(Problem requirements)
Would you return exactly the lines from the top of the data below through the one containing "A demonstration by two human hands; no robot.", leaving out the pictures?

(Data section)
*** Block opens ***

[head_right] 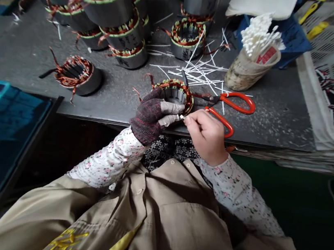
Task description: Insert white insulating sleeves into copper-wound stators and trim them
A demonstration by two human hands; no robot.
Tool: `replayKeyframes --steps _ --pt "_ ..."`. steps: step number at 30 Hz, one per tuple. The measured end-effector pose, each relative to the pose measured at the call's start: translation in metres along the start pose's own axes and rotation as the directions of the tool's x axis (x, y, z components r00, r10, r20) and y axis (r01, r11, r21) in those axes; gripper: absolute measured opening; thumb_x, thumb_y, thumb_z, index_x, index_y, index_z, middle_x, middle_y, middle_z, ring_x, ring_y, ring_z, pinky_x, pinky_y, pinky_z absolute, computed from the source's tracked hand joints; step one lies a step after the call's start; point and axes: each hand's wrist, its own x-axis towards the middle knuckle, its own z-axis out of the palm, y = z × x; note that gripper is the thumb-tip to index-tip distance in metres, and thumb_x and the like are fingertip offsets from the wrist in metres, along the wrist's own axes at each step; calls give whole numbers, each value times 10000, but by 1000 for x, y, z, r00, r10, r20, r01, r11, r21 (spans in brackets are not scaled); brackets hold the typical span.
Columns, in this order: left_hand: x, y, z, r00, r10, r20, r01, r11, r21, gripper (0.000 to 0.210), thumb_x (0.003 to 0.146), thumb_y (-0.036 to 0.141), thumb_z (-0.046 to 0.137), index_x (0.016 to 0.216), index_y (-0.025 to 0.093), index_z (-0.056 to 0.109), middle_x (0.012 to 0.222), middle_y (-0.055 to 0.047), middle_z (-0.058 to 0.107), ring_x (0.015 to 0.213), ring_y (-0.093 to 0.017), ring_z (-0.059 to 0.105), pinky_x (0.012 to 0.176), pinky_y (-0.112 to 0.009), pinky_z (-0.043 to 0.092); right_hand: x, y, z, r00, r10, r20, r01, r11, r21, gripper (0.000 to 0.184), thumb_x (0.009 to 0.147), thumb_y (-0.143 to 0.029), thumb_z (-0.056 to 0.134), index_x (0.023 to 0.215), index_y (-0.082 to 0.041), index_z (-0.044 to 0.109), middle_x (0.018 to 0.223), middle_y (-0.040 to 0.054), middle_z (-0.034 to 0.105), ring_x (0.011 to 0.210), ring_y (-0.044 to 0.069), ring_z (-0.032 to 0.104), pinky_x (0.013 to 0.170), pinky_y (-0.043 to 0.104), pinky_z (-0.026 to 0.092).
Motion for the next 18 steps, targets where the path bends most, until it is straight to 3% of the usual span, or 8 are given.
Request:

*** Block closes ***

(Response)
[head_right] 
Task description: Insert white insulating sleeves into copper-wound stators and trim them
A demonstration by two human hands; no robot.

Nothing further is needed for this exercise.